Collected data:
* * * * * * * * *
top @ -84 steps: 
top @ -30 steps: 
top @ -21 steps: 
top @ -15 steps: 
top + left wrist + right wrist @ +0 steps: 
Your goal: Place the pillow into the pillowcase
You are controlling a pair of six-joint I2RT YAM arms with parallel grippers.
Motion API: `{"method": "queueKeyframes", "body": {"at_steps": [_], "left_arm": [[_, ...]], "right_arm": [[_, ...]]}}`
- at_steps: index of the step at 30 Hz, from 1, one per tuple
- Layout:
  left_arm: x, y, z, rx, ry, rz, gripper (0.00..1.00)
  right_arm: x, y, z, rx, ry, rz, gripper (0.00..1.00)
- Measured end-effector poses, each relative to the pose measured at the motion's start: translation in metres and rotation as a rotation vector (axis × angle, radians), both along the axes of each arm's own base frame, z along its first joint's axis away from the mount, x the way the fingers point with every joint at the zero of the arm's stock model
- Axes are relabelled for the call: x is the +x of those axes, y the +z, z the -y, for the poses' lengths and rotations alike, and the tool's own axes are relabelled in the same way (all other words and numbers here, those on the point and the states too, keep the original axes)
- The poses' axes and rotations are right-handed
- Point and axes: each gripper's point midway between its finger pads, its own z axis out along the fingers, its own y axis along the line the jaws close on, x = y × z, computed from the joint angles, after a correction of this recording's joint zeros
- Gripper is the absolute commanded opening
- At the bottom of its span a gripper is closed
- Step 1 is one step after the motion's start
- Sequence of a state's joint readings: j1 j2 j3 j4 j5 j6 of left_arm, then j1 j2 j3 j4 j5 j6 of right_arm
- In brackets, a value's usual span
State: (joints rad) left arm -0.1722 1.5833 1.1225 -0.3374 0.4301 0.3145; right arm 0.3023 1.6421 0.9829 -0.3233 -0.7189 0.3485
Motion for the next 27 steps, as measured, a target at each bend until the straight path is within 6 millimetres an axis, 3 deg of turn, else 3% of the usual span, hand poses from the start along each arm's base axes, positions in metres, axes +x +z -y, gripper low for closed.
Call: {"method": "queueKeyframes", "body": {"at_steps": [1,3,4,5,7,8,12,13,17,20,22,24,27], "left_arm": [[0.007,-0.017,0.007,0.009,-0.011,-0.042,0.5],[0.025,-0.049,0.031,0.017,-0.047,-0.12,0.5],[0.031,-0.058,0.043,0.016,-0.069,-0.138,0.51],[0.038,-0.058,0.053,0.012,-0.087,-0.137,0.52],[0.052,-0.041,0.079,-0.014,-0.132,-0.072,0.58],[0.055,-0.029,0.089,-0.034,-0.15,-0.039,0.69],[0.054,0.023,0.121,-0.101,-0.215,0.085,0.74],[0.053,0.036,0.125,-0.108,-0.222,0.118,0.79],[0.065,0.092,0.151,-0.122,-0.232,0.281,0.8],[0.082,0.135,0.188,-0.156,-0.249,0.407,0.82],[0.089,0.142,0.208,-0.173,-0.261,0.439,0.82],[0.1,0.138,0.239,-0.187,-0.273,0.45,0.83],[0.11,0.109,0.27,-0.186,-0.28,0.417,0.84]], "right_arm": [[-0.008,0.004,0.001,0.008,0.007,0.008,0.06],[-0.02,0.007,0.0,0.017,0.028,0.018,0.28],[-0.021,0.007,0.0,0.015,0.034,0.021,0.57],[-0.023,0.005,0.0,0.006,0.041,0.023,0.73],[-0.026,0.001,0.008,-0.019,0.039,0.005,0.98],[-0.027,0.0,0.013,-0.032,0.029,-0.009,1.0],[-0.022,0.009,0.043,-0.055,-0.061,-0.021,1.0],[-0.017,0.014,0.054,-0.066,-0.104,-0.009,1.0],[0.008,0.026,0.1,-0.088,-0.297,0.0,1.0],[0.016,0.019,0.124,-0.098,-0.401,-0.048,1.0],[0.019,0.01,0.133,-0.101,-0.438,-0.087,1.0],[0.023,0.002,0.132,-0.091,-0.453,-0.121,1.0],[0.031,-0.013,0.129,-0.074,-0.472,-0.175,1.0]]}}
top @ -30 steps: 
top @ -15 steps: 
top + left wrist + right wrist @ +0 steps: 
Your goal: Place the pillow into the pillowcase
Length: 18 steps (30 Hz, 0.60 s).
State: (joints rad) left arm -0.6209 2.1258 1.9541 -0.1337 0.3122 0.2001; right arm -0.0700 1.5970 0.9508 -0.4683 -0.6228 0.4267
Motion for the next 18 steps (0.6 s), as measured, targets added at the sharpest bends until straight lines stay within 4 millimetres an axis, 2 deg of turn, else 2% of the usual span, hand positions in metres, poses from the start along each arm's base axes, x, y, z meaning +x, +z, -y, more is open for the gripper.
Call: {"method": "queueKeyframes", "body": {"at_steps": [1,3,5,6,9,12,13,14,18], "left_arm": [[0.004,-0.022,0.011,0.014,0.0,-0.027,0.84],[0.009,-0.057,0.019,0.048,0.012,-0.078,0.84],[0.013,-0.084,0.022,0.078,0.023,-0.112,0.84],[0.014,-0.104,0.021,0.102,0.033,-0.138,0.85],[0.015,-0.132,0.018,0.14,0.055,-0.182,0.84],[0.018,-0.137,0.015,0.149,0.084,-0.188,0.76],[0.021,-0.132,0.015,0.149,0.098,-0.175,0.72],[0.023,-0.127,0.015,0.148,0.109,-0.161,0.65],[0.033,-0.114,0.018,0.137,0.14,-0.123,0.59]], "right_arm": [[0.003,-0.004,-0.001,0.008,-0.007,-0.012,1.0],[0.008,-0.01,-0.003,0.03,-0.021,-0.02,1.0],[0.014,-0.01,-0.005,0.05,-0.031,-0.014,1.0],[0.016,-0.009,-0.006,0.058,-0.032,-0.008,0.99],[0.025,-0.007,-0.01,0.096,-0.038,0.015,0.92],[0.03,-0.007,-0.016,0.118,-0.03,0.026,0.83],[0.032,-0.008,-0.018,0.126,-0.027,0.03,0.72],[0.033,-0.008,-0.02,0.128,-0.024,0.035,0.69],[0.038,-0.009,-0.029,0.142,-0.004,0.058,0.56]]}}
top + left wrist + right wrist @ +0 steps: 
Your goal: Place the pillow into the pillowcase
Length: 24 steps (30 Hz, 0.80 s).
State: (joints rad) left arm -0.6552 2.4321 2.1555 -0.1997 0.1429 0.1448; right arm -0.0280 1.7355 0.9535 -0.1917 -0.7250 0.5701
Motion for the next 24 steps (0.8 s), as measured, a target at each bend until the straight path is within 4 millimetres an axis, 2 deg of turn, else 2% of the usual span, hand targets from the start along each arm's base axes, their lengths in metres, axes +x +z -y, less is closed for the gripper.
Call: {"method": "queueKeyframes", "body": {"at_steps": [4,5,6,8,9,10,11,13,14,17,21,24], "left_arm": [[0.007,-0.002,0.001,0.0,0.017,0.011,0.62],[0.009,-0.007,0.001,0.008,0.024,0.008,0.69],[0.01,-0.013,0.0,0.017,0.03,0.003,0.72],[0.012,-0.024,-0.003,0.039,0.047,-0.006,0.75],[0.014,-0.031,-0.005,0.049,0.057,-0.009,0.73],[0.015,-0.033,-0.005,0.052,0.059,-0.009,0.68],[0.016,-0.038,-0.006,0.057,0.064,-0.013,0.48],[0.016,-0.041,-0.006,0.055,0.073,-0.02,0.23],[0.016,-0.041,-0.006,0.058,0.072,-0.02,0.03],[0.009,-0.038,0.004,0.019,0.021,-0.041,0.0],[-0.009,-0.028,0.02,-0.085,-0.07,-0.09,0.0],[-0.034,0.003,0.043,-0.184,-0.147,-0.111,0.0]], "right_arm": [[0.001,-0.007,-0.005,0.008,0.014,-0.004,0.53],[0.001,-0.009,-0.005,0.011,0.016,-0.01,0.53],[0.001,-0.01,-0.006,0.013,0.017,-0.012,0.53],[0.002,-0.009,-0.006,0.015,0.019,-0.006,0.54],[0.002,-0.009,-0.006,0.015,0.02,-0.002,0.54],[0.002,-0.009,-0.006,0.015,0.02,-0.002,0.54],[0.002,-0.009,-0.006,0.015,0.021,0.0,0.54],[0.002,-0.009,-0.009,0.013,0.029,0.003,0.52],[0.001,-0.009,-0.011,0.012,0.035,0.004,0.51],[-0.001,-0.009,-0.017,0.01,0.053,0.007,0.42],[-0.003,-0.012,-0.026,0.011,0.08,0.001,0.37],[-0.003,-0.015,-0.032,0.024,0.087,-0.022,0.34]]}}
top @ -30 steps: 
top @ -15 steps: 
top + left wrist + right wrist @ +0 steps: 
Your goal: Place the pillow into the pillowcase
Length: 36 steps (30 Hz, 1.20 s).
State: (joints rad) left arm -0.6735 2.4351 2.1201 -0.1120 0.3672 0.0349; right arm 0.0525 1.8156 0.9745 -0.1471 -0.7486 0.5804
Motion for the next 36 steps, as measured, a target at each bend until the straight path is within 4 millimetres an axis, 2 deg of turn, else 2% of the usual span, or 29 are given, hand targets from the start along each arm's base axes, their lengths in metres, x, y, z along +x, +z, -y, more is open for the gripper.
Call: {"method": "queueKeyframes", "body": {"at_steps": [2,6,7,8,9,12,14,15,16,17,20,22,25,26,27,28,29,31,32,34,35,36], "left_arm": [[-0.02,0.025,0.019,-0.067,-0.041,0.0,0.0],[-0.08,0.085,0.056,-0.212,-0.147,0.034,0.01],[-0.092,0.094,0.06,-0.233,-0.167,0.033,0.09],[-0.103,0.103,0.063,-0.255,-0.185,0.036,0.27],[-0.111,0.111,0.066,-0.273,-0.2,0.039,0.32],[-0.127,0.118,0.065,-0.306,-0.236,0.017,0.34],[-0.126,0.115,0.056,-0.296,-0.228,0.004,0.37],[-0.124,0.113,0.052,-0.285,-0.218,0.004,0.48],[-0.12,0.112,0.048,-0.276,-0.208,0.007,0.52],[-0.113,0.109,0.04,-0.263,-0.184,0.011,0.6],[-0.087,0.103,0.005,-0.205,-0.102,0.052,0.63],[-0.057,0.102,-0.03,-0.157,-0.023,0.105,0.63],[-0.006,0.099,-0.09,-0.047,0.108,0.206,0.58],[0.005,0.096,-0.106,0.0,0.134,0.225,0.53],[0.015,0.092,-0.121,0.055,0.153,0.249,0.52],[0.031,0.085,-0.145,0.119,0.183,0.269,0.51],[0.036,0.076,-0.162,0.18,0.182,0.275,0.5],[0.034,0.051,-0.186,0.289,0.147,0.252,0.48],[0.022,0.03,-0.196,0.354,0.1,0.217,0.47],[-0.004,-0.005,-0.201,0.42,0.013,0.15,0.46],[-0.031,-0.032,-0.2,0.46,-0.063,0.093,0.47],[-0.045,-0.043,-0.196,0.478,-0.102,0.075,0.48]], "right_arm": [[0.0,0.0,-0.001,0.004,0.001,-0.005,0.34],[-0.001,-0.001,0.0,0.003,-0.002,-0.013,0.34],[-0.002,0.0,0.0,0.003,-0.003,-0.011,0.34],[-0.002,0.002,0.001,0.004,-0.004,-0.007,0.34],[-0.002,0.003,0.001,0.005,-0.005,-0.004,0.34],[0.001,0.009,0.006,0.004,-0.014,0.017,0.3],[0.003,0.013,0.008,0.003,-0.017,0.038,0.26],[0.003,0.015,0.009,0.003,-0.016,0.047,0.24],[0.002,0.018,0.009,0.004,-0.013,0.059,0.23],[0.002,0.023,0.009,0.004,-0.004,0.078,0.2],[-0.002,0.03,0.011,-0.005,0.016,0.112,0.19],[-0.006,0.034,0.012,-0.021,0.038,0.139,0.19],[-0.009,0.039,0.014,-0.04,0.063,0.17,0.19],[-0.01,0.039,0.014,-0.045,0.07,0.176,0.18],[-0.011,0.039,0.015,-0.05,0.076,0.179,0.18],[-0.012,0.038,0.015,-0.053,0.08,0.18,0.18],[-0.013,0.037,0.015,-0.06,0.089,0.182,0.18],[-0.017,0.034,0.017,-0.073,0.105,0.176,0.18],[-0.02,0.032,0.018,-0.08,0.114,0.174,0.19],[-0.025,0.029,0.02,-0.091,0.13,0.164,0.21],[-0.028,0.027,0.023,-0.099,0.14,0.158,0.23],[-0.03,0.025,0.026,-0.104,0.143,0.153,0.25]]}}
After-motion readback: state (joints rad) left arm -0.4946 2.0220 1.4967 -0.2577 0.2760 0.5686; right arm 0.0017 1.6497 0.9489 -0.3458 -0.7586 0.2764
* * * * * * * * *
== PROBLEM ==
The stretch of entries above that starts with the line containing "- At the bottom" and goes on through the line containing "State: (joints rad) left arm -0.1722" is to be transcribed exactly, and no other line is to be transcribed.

== RESPONSE TO THE TASK ==
- At the bottom of its span a gripper is closed
- Step 1 is one step after the motion's start
- Sequence of a state's joint readings: j1 j2 j3 j4 j5 j6 of left_arm, then j1 j2 j3 j4 j5 j6 of right_arm
- In brackets, a value's usual span
State: (joints rad) left arm -0.1722 1.5833 1.1225 -0.3374 0.4301 0.3145; right arm 0.3023 1.6421 0.9829 -0.3233 -0.7189 0.3485

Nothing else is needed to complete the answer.